AdRac1N17 infection increased Rac1 protein levels but had no effect on growth in BxPC-3 cells. A. Cells transduced with 0–100 MOI AdRac1N17 demonstrated increases in Rac1 immunoreactivity with increasing viral titer. No difference was seen with AdBglII transfer compared with parental cells.

B. Overexpression of AdRac1N17 had no effect on BxPC-3 cell growth. BxPC-3 cells transduced with 0 100MOI AdRac1N17 or 100 MOI AdBglII demonstrated no changes in cell growth with AdRac1N17100 MOI. No significant changes were seen with AdBglII transduction compared with parental cells.

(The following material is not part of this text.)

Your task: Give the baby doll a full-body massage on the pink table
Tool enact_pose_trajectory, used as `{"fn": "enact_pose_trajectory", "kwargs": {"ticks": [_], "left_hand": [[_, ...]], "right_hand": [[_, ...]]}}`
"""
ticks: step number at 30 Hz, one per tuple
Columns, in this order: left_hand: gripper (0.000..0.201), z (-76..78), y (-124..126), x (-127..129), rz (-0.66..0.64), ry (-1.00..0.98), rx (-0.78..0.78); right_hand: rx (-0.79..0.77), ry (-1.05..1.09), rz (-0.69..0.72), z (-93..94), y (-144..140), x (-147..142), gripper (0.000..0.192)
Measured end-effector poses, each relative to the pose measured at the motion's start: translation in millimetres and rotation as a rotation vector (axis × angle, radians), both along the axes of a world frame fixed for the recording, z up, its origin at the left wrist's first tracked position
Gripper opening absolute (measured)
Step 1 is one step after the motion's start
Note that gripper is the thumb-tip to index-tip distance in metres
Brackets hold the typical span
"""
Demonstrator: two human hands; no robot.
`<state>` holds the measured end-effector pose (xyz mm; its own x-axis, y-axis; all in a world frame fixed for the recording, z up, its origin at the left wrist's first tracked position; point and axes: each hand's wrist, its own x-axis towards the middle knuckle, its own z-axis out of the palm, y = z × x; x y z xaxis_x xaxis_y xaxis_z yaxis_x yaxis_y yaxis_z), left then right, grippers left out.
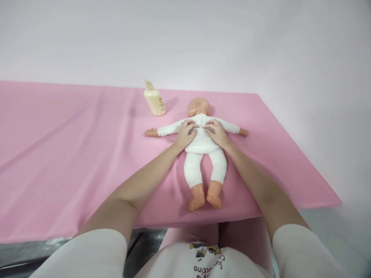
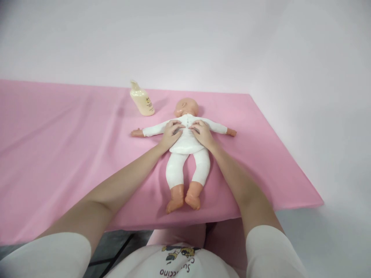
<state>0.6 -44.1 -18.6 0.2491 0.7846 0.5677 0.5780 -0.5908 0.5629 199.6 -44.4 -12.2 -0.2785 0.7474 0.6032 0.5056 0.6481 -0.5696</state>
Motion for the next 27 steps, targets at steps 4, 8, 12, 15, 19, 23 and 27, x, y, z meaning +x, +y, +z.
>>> {"fn": "enact_pose_trajectory", "kwargs": {"ticks": [4, 8, 12, 15, 19, 23, 27], "left_hand": [[0.020, -1.4, 2, 0, -0.012, -0.018, -0.010], [0.027, -3.2, 5, -1, -0.024, -0.044, -0.010], [0.034, -5.4, 7, -2, -0.024, -0.056, 0.008], [0.033, -5.8, 7, -2, -0.016, -0.066, 0.038], [0.037, -7.2, 8, -3, -0.026, -0.047, 0.061], [0.044, -13.0, 15, -6, -0.058, -0.015, 0.029], [0.046, -18.1, 21, -7, -0.069, -0.004, 0.024]], "right_hand": [[-0.026, 0.005, 0.027, -0.7, 2, 2, 0.021], [-0.064, 0.035, 0.039, -1.1, 5, 5, 0.026], [-0.040, 0.024, 0.028, -3.1, 6, 7, 0.028], [0.025, 0.003, -0.015, -6.2, 7, 6, 0.028], [0.056, -0.016, -0.104, -11.1, 8, 8, 0.032], [0.020, -0.049, -0.107, -15.1, 11, 10, 0.039], [-0.034, -0.081, -0.093, -17.5, 13, 12, 0.046]]}}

Mean in vitro cell growth of control, AdRac1N17-or AdBglII-transduced BxPC-3 cells are shown. Each point represents the mean values, n= 3. *P < 0.05 vs. 100 MOI AdBglII.

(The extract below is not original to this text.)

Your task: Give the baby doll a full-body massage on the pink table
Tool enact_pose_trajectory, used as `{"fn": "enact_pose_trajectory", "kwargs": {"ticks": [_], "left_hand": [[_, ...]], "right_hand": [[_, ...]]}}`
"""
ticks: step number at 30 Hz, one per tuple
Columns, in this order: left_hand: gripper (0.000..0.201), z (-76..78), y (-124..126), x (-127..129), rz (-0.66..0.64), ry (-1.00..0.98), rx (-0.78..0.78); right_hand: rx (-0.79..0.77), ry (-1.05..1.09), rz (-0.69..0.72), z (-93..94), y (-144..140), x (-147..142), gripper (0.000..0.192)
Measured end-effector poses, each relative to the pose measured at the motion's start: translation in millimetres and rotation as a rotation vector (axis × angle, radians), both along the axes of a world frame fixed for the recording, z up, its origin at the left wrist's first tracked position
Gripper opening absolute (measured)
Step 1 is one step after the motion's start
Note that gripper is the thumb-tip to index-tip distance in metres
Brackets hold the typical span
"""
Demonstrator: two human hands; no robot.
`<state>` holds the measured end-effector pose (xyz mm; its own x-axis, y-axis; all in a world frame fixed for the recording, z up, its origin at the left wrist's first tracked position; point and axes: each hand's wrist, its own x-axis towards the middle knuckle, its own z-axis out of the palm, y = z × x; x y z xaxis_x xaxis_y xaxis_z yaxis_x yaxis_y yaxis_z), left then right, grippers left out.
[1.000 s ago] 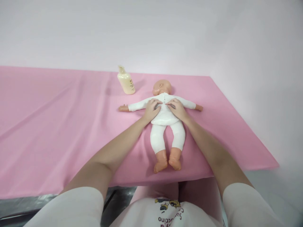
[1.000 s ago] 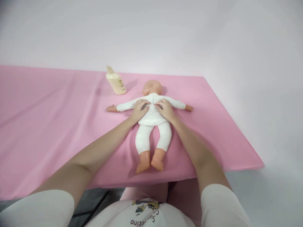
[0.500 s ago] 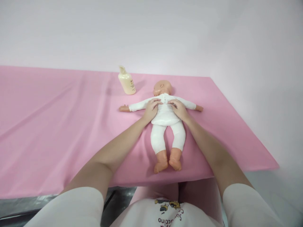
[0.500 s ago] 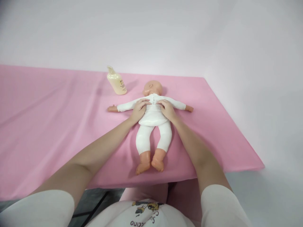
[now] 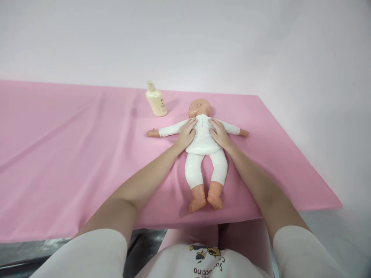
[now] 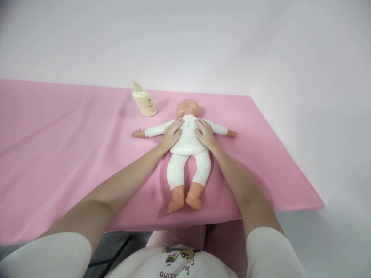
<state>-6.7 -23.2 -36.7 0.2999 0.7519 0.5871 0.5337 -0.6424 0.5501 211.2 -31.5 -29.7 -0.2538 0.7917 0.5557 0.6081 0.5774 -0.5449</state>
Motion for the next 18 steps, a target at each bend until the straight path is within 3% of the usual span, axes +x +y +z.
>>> {"fn": "enact_pose_trajectory", "kwargs": {"ticks": [18], "left_hand": [[0.042, 7.9, -7.7, 2.6, 0.014, -0.006, -0.007]], "right_hand": [[0.018, 0.013, 0.007, 4.5, -3.4, -2.4, 0.035]]}}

C. Infection with AdRac1N1 increased Rac1 immunoreactivity but did not decrease Rac1 activity. Representative western blot showing increases in Rac1 protein but no change in Rac1 activation in AdRac1N17-transduced BxPC-3 cells.

D. Plating efficiency was unchanged with AdRac1N17 infection in BxPC-3 cells. BxPC-3 cells were infected with AdRac1N17 or AdBglII and then plated for clonogenic survival. AdRac1N17 infected cells did not change plating efficiency at 100 MOI when compared to AdBglII infected cells. Each point represents the mean values, n = 3.

E. Superoxide levels decreased in MIA PaCa-2 cells after infection with the AdN17Rac1 construct without changes in antioxidant proteins that scavenge superoxide. Intracellular hydroethidine fluorescence decreased in MIA PaCa-2 cells but not BxPC-3 cells infected with AdN17Rac1. Intracellular superoxide levels as measured by DHE decreasedsignificantly 48 hours after infection with AdN17Rac1 100 MOI compared to MIA PaCa-2 pancreatic carcinoma cells infected with the AdBglII vector. *p < 0.05 vs AdBglII, means ± SEM, n=3.

F. Overexpression of AdN17Rac1 did not change immunoreactive protein for MnSOD or CuZnSOD in MIA PaCa-2 cells. MIA PaCa-2 cells were transfected with 100 multiplicity of infection (MOI) of AdBglII as a negative control or 0 to 100 MOI of AdN17Rac1. After 48 hr of transfection, total cell lysate was prepared and immunoblotted for the proteins with cellular actin as a loading control. Total protein was electrophoresed in a 12.5% SDS-polyacrylamide running gel and a 5% stacking gel. After blocking in 20% fetal bovine serum for 1 hr, the sheets were washed and then treated with antibodies to MnSOD and CuZnSOD.

Next, we tested the ability of the AdN17Rac1-transduced BxPC-3 cells to form colonies. Once again, infection with the AdN17Rac1 vector increased immunoreactive protein (Figure 2C). However, unlike the MIA PaCa-2 cells, the BxPC-3 cells infected with AdN17Rac1 100 MOI had little change in Rac1 activity (Figure 2C). There were no significant changes in plating efficiency with infection of the AdN17Rac1 vector (Figure 2D) when compared to infection with 100 MOI AdBglII. Thus, infection of wild-type K-ras pancreatic cancer cells with a dominant/negative rac construct increased rac1 immunoreactive protein, but did not change rac activity or in vitro cell growth characteristics.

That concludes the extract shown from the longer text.